■ Goal of the exercise ■
Repeat every line of the material, character for character.

——————

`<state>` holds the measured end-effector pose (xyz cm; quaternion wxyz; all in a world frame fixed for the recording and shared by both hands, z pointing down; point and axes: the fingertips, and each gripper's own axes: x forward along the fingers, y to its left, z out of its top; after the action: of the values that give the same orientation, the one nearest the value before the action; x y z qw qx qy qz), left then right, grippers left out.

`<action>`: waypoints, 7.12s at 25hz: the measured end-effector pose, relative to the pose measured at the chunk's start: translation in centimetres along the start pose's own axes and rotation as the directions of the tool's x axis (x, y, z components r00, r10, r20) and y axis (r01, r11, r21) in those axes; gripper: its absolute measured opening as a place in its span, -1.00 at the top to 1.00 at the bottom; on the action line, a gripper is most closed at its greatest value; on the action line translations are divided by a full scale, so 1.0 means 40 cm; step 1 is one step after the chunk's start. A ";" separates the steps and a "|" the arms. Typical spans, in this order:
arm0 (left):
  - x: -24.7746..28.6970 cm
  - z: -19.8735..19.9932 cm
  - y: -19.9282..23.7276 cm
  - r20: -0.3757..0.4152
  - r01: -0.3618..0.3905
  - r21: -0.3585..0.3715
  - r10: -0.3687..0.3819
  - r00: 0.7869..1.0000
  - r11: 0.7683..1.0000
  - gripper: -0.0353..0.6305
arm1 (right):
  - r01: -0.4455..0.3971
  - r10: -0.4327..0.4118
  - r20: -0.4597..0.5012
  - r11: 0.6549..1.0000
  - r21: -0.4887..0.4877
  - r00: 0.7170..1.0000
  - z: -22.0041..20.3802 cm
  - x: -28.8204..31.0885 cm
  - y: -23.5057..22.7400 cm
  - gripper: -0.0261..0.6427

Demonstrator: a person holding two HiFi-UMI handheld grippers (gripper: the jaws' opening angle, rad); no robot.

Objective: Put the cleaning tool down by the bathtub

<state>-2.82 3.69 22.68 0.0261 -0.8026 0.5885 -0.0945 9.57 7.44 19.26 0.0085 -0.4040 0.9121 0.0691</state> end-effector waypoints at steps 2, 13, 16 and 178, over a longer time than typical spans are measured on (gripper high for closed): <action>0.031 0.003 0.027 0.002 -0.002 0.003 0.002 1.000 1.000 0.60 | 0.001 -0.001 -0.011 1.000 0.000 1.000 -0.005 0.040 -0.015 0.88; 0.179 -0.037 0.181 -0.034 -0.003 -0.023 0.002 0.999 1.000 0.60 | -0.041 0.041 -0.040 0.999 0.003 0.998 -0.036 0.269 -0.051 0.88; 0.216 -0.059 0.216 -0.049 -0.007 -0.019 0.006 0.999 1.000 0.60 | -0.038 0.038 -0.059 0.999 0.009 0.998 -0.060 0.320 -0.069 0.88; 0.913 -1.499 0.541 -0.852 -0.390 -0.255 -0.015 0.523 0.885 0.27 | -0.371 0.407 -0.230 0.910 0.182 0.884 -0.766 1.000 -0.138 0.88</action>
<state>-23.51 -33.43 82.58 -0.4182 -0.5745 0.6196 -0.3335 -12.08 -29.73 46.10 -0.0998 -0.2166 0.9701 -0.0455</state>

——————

■ Exercise output ■
`<state>` holds the measured end-effector pose (xyz cm; quaternion wxyz; all in a world frame fixed for the recording and shared by both hands, z pointing down; point and axes: the fingertips, and each gripper's own axes: x forward along the fingers, y to its left, z out of its top; after the action: of the values that give the same orientation, the one nearest the value before the action; x y z qw qx qy qz), left then right, grippers left out.

`<action>`: waypoints, 7.12s at 25hz: the measured end-effector pose, relative to the pose measured at the chunk's start: translation in centimetres along the start pose's own axes and rotation as the directions of the tool's x axis (x, y, z components r00, r10, r20) and y axis (r01, r11, r21) in those axes; gripper: its absolute measured opening as a place in its span, -1.00 at the top to 1.00 at the bottom; on the action line, a gripper is most closed at its greatest value; on the action line translations are divided by a full scale, so 1.0 means 40 cm; step 1 is one step after the chunk's start. A ";" separates the steps and a "|" the arms. Typical spans, in this order:
arm0 (left):
  - x: -24.7746..28.6970 cm
  - z: -19.8735..19.9932 cm
  - y: -19.9282..23.7276 cm
  - r20: -0.3757..0.4152
  - r01: -0.3618..0.3905
  - r21: -0.3585..0.3715
  - r10: -0.3687..0.3819
  - r00: 0.7869..1.0000
  - r11: 0.7683..1.0000
  - gripper: -0.0353..0.6305
arm1 (right):
  - r01: -0.4455..0.3971
  - r10: -0.4327..0.4118
  - r20: -0.4597..0.5012
  - r11: 0.6549..1.0000
  - r21: -0.4887..0.4877
  - r00: 0.7170..1.0000
  - z: -22.0041..20.3802 cm
  - x: -28.8204..31.0885 cm
  - y: -23.5057..22.7400 cm
  - gripper: -0.0261..0.6427

Demonstrator: a person holding two HiFi-UMI handheld grippers (gripper: the jaws' opening angle, rad); no robot.

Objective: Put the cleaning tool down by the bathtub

<state>-2.82 3.69 22.68 0.0261 -0.8026 0.5885 -0.0945 9.57 7.44 19.26 0.0085 -0.4040 0.9121 0.0691</state> end-effector waypoints at steps 2, 13, 16 and 178, over a longer time than typical spans are measured on (gripper high for closed): <action>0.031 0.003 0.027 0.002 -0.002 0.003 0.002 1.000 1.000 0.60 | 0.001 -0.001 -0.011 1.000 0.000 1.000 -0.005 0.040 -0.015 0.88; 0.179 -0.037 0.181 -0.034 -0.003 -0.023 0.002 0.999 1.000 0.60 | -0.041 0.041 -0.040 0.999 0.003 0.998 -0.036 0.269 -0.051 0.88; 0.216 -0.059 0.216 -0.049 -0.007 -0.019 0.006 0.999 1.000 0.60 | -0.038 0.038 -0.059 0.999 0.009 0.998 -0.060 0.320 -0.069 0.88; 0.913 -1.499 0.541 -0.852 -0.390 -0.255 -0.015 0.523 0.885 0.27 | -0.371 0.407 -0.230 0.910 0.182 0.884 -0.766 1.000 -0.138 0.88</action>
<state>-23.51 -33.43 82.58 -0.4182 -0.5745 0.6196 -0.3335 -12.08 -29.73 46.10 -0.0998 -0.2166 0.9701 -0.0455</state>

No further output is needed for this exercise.